Auditions began the first day of middle school. The day is just for seventh graders, which is

good, and low key; you can handle this. You walk into the lunch room which looks bigger than your

entire elementary school. You go through the line get a cookie, score! Feeling confident because you

totally nailed all of your classes, you go to sit down and suddenly slip, and you’re lying on your back in

the middle of the cafeteria surrounded by all of your peers. Thus began a slow year-long audition.

Now you may be thinking to yourself, “Seventh grade? But I’ve changed so much since then.”

Turns out everyone has, but for some reason none of us see that in each other. All we see are the

awkward, too tall for our own good, not sure how to talk to the opposite sex children that we were in

seventh grade. And in some ways we are the same, we have the same high pitched laughs; we still can’t

turn in any assignment without every inch of free space being taken up by doodles.

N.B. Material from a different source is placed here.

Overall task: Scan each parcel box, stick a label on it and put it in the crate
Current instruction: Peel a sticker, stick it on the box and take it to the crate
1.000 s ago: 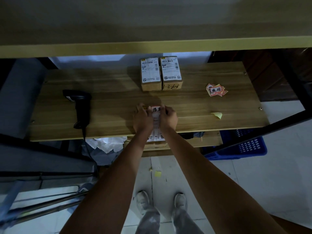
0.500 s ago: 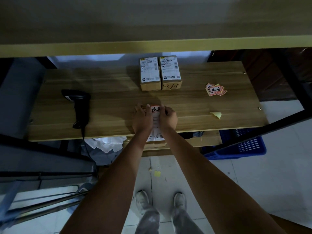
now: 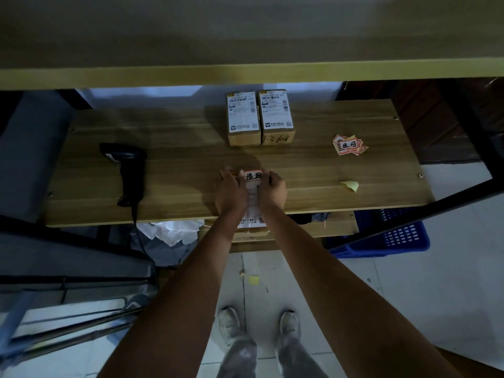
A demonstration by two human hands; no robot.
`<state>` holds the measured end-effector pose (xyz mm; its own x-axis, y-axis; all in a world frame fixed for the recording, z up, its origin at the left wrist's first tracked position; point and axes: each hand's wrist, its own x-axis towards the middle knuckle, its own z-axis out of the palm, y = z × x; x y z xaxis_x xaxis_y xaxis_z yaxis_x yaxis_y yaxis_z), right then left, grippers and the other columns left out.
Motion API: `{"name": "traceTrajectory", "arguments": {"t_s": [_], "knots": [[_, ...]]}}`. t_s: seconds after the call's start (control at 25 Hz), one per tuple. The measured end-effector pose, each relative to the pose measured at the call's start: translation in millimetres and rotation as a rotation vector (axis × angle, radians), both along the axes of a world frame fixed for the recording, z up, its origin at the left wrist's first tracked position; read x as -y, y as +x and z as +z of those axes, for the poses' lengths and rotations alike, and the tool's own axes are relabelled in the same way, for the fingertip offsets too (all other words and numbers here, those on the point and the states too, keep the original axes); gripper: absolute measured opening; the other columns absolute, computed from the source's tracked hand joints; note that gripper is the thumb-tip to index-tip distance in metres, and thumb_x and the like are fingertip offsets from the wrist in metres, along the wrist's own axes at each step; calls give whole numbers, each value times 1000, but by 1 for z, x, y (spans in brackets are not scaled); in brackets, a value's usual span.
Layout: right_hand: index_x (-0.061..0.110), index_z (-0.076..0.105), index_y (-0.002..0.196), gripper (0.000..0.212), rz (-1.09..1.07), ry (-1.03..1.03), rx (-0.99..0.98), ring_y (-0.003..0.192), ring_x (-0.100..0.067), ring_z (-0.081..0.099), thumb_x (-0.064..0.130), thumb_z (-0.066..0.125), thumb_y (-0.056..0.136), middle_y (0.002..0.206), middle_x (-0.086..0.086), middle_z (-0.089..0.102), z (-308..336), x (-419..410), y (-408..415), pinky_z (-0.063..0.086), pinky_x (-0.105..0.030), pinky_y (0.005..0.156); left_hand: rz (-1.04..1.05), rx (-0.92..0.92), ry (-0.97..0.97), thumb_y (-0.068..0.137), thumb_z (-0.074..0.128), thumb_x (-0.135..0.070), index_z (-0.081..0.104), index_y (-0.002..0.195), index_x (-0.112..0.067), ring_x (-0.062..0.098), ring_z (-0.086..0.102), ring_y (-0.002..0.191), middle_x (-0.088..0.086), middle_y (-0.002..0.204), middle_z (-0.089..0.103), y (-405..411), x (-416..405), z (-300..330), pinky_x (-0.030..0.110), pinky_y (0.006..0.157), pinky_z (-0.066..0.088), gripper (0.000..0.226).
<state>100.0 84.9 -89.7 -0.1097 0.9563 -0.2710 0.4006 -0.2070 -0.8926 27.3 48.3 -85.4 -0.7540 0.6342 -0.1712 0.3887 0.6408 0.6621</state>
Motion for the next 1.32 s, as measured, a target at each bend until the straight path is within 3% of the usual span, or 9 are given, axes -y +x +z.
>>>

There was a brief time between freshman and sophomore year when we fooled ourselves into

believing that we could change, that things would be different. Because we were changing schools, so

people wouldn’t look at us and think the same things that they had for the past three years. They would

see the grown up version of you, the one that you’d put so much time into despite the fact that no one

seemed to notice it yet.

Unfortunately that wasn’t the case. You were still that band kid, even though you stopped

playing last year. Everyone still expected you to be an amazing writer, because when you meet two and

half years ago you thought being an author would be a good time.

You keep changing and growing and pretty soon it’s your senior year. Yet you look around and

you’ve changed nothing, everyone still looks at you the same. There are a select few who managed to

change in everyone’s eyes, sure. But for the most part you all look the same.

Think of all the ways that you have changed. You grew into yourself; you developed opinions

that didn’t mirror your parents. You took an interest in things that you had never imagined you would

care about. How come no one else noticed? How come at school you still have to act like the shy little

kid from middle school? Even when you joke around with the student body president, he looks at you

like you just came in riding a unicycle juggling flaming pies. You didn’t talk in middle school so the world

must be coming to an end if you’ve found the courage to speak to others in public.

What does this mean? It means that as we look around at everyone around us we should stop

assigning them labels. We should stop trying to fit them into our predetermined boxes. We need to

expect that the people around us have changed and grown as much as us. Most likely not in the same

ways, but they’ve changed, and so have we.